中高生の基礎読解力を調査 主語と目的語を読み取れず

文章を読み、内容に合うグラフを選ぶ問題
文章を読み、内容に合うグラフを選ぶ問題

教科書の文章をきちんと理解できない中高生が多くいることが、このほど発表された国立情報学研究所の新井紀子教授ら研究グループの調査結果で分かった。同教授は、今のままでは「AI(人工知能)に職を奪われる」と警鐘を鳴らした。

同研究グループは、基礎読解力を測る試験法「リーディングスキルテスト」(RST)を開発し、平成28年4月から29年7月にかけて、中高生を中心に2万4617人を調査した。

テストでは教科書などの文章を読ませ、事前知識に頼らずに意味や構造を理解できているかを調べた。

その結果、文章の構造を把握する問題では、中学生の37.6%、高校生の27.9%が、主語と目的語を読み取れなかった。問題は中学校社会教科書『新しい社会地理』(東京書籍㈱)から出された。

受検者に対しては、「仏教は東南アジア、東アジアに。キリスト教はヨーロッパ、南北アメリカ、オセアニアに。イスラム教は北アフリカ、西アジア、中央アジア、東南アジアに主に広がっている」という文章を読んでもらい、オセアニアに広がっている宗教がどれかを問うた。

正解は「キリスト教」だが、中学生の平均正答率は62.4%だった。内訳は中1(62.9%)、中2(54.7%)、中3(70.4%)。高校生の平均正答率は72.1%だった。内訳は高1(73.1%)、高2(73.5%)、高3(66.1%)。

AIがこの問題を訓練すれば、60~90%の精度を出すという。

文章から図表への対応づけを、正しくできるかも問うた。

メジャーリーグ選手の出身国の内訳に関する文章を読み、内容に合うグラフを選べた中学生は12.3%で、中学1年生に至っては9.0%にとどまった。高校生の正答率は27.8%で、高校3年生は高校2年生の37.0%より低い35.7%だった。

問題文には「選手のうち28%はアメリカ合衆国以外の出身」と書かれていた。正解できなかった生徒は、4つのグラフから、72.0%がアメリカ合衆国出身という事実を示すものを選べなかったことになる。出題は中学校社会科教科書『中学生の地理』(㈱帝国書院)からだった。

こうした結果から同研究グループは、中高生の基礎的読解力について、中学生の間に緩やかに上昇するものの、高校では上昇するとはいえないとした。一方、100%進学する公立高校では、文章の構造を把握する問題の平均正答率が85%を超えたという。

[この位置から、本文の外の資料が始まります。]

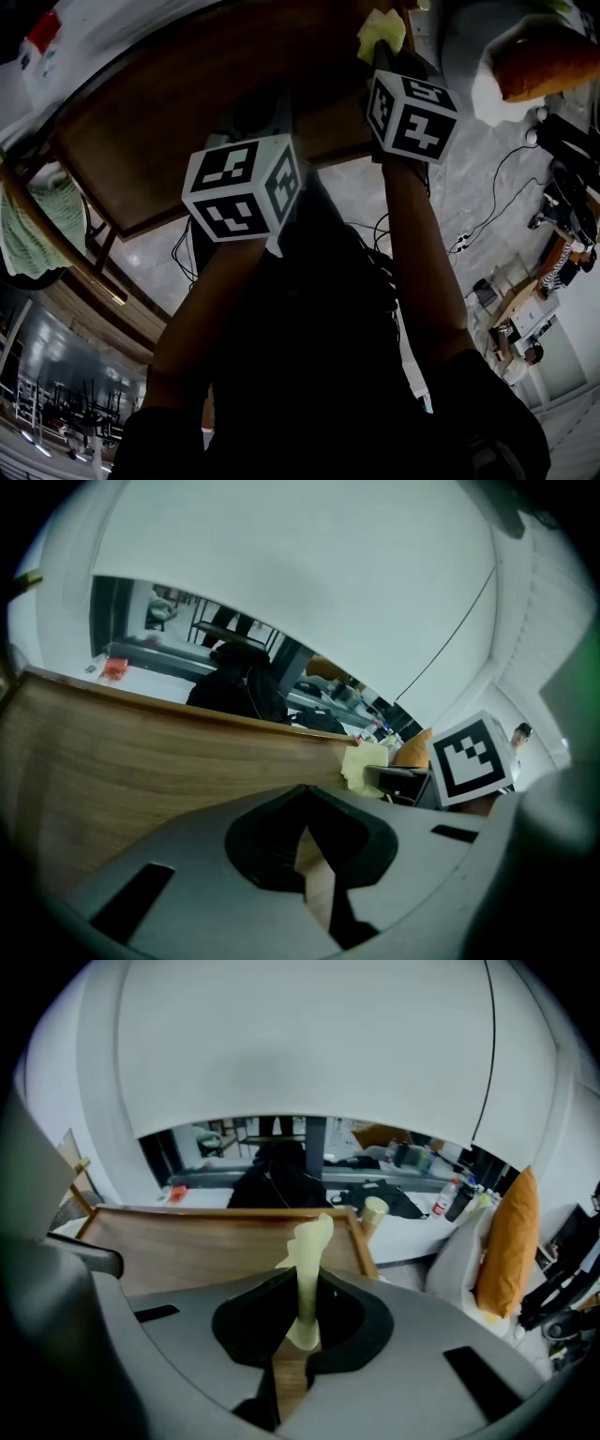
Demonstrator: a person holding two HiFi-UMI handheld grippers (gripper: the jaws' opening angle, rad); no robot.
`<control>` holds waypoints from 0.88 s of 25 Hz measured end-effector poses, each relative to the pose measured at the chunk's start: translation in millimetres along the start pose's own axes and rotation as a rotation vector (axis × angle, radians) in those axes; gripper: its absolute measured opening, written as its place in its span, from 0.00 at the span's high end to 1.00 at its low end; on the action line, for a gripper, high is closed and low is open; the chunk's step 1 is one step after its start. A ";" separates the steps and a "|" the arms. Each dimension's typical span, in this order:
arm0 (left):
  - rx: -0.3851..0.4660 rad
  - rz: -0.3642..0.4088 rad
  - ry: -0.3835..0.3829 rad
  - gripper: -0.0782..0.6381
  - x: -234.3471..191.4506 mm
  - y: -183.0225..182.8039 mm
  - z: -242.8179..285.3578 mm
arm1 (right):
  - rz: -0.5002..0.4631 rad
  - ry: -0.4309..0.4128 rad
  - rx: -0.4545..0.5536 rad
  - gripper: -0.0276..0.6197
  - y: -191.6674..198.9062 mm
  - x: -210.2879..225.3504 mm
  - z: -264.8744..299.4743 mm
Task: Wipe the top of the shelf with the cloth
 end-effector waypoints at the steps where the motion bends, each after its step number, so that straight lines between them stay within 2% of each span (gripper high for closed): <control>1: 0.010 -0.011 -0.010 0.88 -8.8 -0.7 -8.8 | -0.023 -0.044 0.024 0.89 -5.6 -17.3 -5.4; 4: 0.041 -0.051 -0.040 0.88 -41.6 -6.9 -38.0 | -0.082 -0.272 0.083 0.89 -20.4 -89.7 -20.5; 6: 0.060 -0.074 -0.068 0.88 -68.8 -10.4 -58.6 | -0.133 -0.393 0.088 0.89 -22.8 -142.3 -25.7; 9: 0.082 -0.127 -0.132 0.88 -116.8 -10.3 -96.8 | -0.199 -0.502 0.070 0.89 -19.7 -218.2 -25.9; 14: 0.106 -0.220 -0.223 0.88 -181.7 -1.0 -165.9 | -0.195 -0.691 0.010 0.89 -6.4 -324.3 -26.4; 19: 0.141 -0.233 -0.252 0.88 -214.6 1.3 -218.4 | -0.296 -0.836 -0.033 0.89 10.9 -411.3 -31.7; 22: 0.123 -0.250 -0.259 0.88 -229.2 7.3 -236.0 | -0.310 -0.899 -0.076 0.89 22.9 -447.2 -32.9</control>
Point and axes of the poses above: the fingertips, and each gripper's own axes: z forward along the fingers, x to its right, y out of its underside, the point moved 4 cm from there along -z, backward along the fingers, and after that the axes turned 9 degrees about -x, right-handed, at the moved point
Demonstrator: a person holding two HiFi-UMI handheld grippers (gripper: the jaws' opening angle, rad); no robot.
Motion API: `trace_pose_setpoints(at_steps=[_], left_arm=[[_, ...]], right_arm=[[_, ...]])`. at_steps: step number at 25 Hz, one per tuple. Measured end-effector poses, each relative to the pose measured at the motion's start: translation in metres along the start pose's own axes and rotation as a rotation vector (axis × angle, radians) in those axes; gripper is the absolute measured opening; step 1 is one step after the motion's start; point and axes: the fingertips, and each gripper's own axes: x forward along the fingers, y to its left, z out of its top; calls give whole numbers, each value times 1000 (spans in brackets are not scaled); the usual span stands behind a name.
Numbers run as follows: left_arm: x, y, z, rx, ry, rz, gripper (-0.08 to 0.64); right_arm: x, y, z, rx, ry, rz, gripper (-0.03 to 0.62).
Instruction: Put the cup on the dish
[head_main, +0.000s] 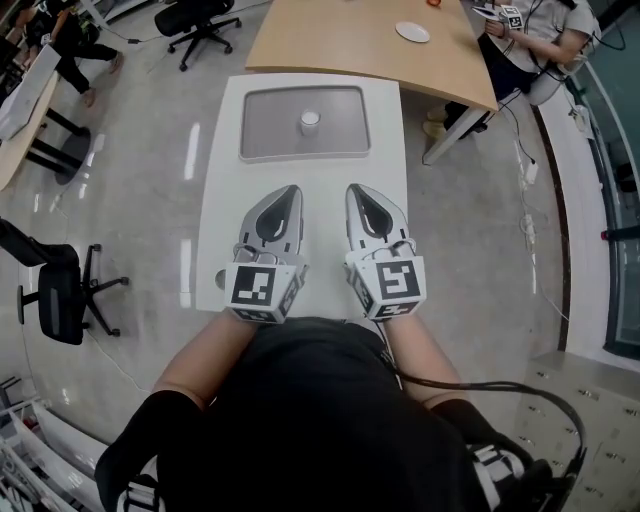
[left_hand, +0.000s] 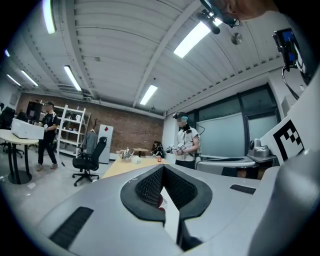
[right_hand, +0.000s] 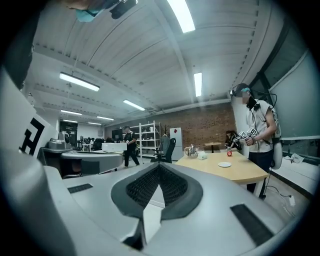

調査では、スマートフォンの利用時間や一日の学習時間、読書の好き嫌いなどを聞いたが、読解力との相関は確認できなかったという。翻ってテストの得点は偏差値と強く相関していた。

同研究グループは、教科書が読めなければ自分ひとりで勉強できず、勉強の仕方がわからなければAIに職を奪われると指摘した。その上で、「プログラミング教育を行っている場合ではない」として、中学卒業までに中学校の教科書を読めるようにすることを、教育の最重要課題に挙げた。

今回の結果に関し、同研究所はこれまでに確認を求められた内容をまとめた。

問題が不必要に難しすぎるのではないかとの指摘に対しては、難しすぎると考えていないとしている。

一部の例題で文章に曖昧性があるとの疑問については、曖昧性を正しく処理できる能力は基礎的読解力の一部だと考えているとした。

また、「教科書はそもそも読みにくいのではないか」との指摘もあったという。これについては、「検定を経た教科書を読めるかどうかは、児童生徒の進路を左右する大きなファクターだ。現在の教科書が読みにくいか否かはさておいて、検定教科書を読めるような読解力が身についていることは必要だと考える」としている。

同研究グループは今後、基礎的な読解に大きな困難を抱えている児童生徒を早期に発見し、支援する方策を検討するとしている。さらに、基礎的な読解力を決定する要因、基礎的な読解力を向上させる方策も検討していくという。